[Exercise goal]:
Beginning at the top of the data below, write out every line exactly until you reach the line with "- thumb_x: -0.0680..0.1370", and include that line.

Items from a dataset
-- -- --
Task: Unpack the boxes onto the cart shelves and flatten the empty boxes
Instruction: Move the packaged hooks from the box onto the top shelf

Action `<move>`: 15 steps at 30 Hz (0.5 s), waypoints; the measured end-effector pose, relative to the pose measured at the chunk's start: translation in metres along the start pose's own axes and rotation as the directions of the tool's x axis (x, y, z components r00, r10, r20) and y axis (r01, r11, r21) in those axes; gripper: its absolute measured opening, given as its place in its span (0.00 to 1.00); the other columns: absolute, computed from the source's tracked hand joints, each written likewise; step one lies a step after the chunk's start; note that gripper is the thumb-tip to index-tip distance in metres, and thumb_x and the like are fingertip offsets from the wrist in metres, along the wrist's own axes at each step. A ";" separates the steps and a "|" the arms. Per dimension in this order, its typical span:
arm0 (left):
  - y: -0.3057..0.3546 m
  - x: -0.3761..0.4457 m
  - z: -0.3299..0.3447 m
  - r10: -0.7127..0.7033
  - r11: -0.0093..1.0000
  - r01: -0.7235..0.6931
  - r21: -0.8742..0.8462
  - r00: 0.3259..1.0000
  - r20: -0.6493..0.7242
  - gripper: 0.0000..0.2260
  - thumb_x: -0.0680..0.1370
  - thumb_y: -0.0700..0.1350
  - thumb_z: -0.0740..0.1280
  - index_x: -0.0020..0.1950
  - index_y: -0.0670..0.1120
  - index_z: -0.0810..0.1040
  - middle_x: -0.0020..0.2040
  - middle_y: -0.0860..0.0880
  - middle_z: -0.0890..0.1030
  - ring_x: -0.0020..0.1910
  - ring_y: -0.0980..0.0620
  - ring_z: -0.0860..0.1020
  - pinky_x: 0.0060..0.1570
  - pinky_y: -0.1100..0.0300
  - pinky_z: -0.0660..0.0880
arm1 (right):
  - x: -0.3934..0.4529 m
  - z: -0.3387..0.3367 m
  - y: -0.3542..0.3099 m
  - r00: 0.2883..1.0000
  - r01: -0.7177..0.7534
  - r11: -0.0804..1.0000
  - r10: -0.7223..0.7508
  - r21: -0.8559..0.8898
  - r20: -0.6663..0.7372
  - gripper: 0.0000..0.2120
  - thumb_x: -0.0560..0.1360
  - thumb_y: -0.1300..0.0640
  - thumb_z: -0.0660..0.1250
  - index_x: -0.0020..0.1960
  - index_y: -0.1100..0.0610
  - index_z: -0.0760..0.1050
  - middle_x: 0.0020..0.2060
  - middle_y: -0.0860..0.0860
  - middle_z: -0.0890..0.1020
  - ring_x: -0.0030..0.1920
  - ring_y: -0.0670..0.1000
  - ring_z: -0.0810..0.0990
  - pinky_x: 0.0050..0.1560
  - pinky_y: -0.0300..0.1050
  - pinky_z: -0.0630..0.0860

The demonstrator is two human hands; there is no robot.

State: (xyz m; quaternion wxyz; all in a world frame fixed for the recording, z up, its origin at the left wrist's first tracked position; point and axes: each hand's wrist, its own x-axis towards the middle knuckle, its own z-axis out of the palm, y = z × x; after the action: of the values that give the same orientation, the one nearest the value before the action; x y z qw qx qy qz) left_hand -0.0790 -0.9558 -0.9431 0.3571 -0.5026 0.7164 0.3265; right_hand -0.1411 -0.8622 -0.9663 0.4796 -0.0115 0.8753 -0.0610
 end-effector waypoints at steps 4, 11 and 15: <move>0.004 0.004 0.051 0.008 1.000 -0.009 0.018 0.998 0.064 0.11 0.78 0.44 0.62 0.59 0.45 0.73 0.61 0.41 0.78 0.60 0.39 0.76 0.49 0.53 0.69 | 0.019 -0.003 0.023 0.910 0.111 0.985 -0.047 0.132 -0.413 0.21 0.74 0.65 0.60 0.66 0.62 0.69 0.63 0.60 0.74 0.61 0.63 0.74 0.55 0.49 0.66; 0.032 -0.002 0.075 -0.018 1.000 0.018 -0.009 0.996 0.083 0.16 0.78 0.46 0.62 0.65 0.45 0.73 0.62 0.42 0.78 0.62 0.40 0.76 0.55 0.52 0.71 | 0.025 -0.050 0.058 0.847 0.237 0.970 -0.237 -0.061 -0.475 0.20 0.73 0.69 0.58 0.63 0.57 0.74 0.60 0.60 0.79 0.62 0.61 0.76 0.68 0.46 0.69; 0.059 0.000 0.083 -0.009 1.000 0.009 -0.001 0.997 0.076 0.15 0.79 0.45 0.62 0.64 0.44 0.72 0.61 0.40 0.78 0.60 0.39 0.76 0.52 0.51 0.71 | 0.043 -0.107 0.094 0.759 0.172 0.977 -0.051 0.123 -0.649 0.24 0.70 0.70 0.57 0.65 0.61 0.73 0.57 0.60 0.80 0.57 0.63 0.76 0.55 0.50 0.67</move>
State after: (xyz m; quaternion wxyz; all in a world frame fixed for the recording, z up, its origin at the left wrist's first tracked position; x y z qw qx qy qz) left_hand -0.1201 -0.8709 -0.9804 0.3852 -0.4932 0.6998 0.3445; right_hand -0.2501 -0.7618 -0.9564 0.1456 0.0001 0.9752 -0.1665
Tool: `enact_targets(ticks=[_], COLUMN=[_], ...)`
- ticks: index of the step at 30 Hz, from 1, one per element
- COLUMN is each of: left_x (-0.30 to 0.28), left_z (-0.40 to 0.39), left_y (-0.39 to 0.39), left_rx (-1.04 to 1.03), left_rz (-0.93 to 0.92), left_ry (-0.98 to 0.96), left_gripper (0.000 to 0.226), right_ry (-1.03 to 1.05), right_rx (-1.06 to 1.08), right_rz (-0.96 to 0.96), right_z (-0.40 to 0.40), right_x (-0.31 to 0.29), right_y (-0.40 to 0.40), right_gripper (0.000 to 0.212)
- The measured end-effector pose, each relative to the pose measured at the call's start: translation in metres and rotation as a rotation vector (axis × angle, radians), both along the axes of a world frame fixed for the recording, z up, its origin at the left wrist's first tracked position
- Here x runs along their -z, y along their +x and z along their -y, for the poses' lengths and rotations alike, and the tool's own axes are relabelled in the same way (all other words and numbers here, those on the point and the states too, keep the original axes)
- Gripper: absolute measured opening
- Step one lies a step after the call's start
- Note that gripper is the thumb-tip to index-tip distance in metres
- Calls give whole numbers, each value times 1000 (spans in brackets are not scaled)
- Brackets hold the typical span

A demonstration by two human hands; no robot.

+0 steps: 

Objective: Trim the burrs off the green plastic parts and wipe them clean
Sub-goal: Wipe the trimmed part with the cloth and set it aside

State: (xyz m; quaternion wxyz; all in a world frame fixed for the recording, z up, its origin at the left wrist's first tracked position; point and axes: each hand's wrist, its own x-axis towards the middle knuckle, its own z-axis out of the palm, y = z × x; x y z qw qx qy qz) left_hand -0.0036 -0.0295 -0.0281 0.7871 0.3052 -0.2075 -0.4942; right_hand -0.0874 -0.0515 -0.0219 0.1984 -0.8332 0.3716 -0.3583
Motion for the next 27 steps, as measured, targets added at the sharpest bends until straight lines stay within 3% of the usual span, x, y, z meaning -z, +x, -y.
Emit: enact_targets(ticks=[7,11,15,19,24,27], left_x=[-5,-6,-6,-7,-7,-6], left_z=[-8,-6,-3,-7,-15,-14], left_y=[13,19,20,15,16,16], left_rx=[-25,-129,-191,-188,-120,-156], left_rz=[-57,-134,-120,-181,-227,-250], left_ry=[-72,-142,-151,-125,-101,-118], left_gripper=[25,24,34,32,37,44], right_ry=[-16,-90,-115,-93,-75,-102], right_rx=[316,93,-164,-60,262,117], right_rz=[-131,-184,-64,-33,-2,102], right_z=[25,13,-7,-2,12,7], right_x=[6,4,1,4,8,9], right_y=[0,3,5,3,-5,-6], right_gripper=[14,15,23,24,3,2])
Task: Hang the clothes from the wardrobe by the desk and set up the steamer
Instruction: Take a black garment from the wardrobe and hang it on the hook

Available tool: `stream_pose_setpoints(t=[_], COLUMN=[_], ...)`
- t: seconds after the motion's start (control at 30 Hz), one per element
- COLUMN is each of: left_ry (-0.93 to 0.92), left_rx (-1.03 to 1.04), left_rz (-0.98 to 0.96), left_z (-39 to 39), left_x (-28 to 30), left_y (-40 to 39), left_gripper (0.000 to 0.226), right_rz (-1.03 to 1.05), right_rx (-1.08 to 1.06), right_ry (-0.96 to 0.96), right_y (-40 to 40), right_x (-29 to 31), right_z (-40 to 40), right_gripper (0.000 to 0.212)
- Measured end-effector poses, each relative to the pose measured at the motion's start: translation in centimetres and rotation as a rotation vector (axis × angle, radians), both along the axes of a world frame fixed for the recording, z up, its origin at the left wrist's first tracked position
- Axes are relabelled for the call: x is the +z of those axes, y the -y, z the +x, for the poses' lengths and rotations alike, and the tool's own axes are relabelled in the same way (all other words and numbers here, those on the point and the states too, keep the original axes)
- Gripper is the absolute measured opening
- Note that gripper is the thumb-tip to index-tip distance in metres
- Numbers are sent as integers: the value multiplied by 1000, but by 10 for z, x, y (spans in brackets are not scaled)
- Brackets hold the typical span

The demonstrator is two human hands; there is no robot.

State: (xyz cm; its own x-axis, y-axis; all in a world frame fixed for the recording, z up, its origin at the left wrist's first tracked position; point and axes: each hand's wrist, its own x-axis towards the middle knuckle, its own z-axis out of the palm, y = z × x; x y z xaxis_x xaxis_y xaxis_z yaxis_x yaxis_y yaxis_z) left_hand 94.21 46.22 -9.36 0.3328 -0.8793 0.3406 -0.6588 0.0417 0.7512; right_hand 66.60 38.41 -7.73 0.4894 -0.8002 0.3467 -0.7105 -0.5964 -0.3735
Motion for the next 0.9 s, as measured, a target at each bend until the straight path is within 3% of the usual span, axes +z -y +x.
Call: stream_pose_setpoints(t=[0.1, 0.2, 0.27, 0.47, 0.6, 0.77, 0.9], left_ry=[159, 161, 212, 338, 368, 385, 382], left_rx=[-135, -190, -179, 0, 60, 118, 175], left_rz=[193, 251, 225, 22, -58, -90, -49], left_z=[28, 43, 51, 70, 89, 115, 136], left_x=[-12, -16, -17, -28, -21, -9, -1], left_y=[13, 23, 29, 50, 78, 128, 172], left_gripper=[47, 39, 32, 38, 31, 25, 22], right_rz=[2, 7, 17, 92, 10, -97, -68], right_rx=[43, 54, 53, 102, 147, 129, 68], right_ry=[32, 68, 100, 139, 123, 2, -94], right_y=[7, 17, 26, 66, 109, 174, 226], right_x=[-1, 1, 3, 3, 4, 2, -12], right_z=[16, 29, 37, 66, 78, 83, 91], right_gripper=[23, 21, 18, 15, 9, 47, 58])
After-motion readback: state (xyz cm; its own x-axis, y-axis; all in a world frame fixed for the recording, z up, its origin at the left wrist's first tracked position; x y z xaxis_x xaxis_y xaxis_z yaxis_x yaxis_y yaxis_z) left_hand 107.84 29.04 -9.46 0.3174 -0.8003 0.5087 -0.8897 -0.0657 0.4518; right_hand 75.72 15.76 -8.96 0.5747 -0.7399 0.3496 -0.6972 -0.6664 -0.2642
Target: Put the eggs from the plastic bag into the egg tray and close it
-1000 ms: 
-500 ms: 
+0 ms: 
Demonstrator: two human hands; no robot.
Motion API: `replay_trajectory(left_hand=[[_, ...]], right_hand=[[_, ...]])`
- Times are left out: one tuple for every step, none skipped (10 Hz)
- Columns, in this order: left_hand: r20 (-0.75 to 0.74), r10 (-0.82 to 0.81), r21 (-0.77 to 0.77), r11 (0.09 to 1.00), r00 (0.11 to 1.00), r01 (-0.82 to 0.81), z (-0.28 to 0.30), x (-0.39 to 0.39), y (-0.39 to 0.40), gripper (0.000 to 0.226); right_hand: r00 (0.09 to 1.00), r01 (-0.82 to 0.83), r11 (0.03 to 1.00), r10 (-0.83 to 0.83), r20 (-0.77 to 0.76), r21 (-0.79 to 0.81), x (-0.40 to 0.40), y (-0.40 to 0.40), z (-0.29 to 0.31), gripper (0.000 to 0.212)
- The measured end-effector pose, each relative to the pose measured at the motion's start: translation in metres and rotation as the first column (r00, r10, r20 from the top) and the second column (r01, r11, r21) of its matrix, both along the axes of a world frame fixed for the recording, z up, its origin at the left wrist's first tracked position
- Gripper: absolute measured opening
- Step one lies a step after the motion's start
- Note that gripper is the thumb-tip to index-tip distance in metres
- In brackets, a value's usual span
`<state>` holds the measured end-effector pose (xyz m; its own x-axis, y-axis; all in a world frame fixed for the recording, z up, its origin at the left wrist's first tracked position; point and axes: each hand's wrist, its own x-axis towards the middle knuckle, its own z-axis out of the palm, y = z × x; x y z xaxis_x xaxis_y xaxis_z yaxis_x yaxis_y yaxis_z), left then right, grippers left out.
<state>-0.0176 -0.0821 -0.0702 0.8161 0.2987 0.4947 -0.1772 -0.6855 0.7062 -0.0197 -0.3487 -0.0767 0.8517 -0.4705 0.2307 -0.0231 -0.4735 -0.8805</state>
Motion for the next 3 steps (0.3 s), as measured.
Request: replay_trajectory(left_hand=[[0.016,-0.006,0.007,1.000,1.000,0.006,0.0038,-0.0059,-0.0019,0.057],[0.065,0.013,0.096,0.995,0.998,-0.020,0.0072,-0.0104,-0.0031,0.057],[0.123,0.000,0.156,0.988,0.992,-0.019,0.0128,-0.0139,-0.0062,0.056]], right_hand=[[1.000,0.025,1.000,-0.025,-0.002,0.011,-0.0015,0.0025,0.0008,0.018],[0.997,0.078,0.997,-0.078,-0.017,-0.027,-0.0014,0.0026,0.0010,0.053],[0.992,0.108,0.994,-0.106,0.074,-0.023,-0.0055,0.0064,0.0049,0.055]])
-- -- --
[Response to the exercise]:
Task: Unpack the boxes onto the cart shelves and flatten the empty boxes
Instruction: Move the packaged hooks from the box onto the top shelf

Action `<move>`: 15 steps at 30 Hz (0.5 s), waypoints; the measured end-effector pose, relative to the pose measured at the chunk's start: translation in metres along the start pose's own axes and rotation as the directions of the tool's x axis (x, y, z components r00, r10, r20) and y axis (r01, r11, r21) in those axes; gripper: its absolute measured opening, given as its place in its span (0.00 to 1.00); the other columns: absolute, computed from the source's tracked hand joints, each written likewise; step one lies a step after the chunk's start; note that gripper is the thumb-tip to index-tip distance in metres, and thumb_x and the like are fingertip offsets from the wrist in metres, along the wrist's own axes at each step. A ";" separates the steps and a "|" the arms. Per dimension in this order, its typical span:
arm0 (left):
  - y: -0.3057..0.3546 m
  - x: -0.3761..0.4457 m
  - z: -0.3299..0.3447 m
  - r10: -0.7127..0.7033
  - r11: -0.0093..1.0000
  - r01: -0.7235..0.6931
  - r21: -0.8742..0.8462
  - r00: 0.3259..1.0000
  - r20: -0.6493..0.7242
  - gripper: 0.0000..0.2260
  - thumb_x: -0.0680..0.1370

No more work is needed for this exercise.